このページでは行政書士と相性のよい資格、いわゆるダブルライセンスというやつですね。それから行政書士と比較してみたくなる資格などについて考えてみましょう。

と前ふりをしておきながら何ですが、ダブルライセンスという考え方には、私としては少々疑問もあります。というのは世の中で独立開業者として仕事をしている人は、ひとつの職業、腕一本で食べている人が大半だからです。美容師さん、カメラマン、大工さん、板前さん…、みんなそうです。行政書士の資格を目指すみなさんにも、できれば「行政書士のみで勝負をする」、そんな覚悟を持っていただきたい気もするのです。恰好よくいえばほかの選択肢をすべて捨て去ってしまうこと(逃げ道を作らないこと)。開業で花を咲かせるには、そういう本気度も大切ですよ。

しかしまた、行政書士と相性のよい資格があるのも事実です。
それは、宅地建物取引主任者と社会保険労務士です。ほかにもダブルライセンスに適した資格はあるにはあります。でも、本当に2つも資格を取れるのか?そのために何年も足踏みするくらいなら行政書士一本で早々に仕事の足場を固めた方が賢明ではないか?(先に述べたことです)と、私には思えるのです。それで宅建と社労士にフォーカスすることにしました。

●宅建とのダブルライセンスは、地域の人たちへのネットワークが広げやすいのがメリットです。
幅広い業務を手掛ける「幕の内弁当型」の行政書士なら、宅建との相性は抜群です。その理由はひとえに「人脈を広げやすいこと」にあります。このダブルライセンスでの開業には開業資金などのネックはありますが、その壁を超えることができれば仕事は手堅い商売になります。アパートやマンションなどの賃貸住宅を仲介するいわゆる街の不動産屋さんとして開業し、そのお客様から書類作成の仕事の依頼を見込むのです。不動産のお世話をしたのですから、そのお客様は長らく周辺エリアにお住まいのことでしょう。
業務の参考となるのは、「内容証明郵便」、「訪問販売、キャッチセールスなどの契約解除(クーリングオフ)」、「不当請求への対処」、「交通事故損害賠償請求」、「近隣トラブル」などです。つまり個人のお客様が対象になりやすい業務を仕事にするということですね。『引越しの時にお世話になったあの人に相談するのがいいかも』。そんな展開は実際にあります。街で暮らす人々の相談役として生業している書士さんは、実は結構多いのです。

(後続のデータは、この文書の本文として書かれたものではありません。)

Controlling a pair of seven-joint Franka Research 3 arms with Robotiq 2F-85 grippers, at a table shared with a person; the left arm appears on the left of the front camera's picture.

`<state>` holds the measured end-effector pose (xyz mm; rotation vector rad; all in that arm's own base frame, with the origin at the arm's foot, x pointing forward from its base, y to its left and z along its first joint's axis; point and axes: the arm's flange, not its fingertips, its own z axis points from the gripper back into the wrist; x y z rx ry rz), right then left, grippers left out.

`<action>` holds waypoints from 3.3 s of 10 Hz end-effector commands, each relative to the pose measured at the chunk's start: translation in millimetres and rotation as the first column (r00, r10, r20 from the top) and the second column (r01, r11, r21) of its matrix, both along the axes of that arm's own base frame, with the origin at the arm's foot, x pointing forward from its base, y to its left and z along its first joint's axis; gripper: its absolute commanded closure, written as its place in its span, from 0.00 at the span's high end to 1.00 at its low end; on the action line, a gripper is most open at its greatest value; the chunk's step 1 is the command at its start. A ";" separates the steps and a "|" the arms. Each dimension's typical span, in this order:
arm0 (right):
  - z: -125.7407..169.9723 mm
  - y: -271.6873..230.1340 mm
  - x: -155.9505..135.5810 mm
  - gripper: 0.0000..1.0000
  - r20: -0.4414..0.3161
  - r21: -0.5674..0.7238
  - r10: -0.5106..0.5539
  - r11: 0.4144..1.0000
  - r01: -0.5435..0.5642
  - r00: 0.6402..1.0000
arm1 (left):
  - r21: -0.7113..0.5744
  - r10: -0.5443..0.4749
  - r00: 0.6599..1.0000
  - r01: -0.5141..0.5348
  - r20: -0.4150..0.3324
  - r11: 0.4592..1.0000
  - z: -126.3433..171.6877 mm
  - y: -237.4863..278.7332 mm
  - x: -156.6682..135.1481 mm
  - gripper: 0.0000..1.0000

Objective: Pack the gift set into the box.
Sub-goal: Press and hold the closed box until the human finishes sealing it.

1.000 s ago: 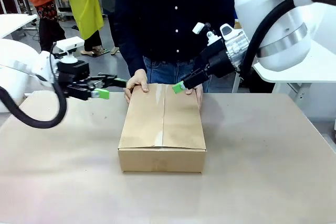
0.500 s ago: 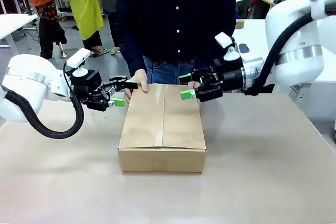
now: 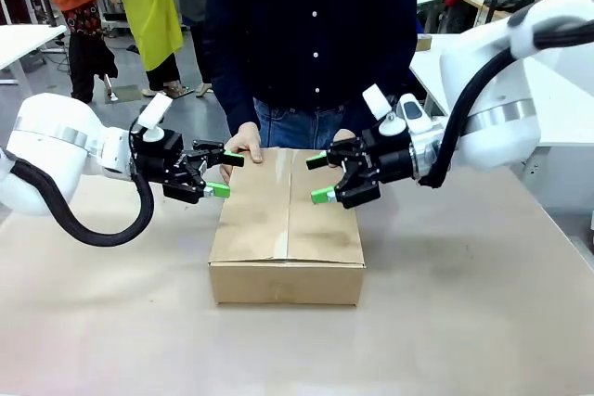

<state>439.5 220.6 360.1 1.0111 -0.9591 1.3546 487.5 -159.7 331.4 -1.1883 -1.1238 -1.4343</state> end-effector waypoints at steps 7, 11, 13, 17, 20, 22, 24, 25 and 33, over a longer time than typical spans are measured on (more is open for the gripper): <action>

●社会保険労務士とのダブルライセンスで開業している人もたくさんいます。収入が安定しやすい組み合わせです。
行政書士事務所をいろいろ検索してみてください。社会保険労務士とのダブルライセンスで開業している書士さんが多いことに気づかれると思います。その理由はどちらも、書類作成業務という点で仕事に共通点があるからです。社会保険労務士は、企業と顧問契約を結んで継続的にお客様をサポートするのが一般的ですから、このダブルライセンスですと収入・年収も安定しやすいのです。建築業やIT企業などの顧客を獲得できれば、行政書士の仕事も広げやすくなるのは、みなさんもうお解りでしょう。
また社労士の業務も、アシスタントを雇用するなどして事務所を大きくする経営には適しています。もうひとつ試験の難易度について、行政書士と社会保険労務士では試験の勉強内容はずいぶん異なりますが、合格率など試験のむずかしさのみを比較するかぎりほぼ同ランクです。つまり行政書士に合格できる素養のある方なら、社労士もクリアできるはずです。よろしかったら検討してみてください。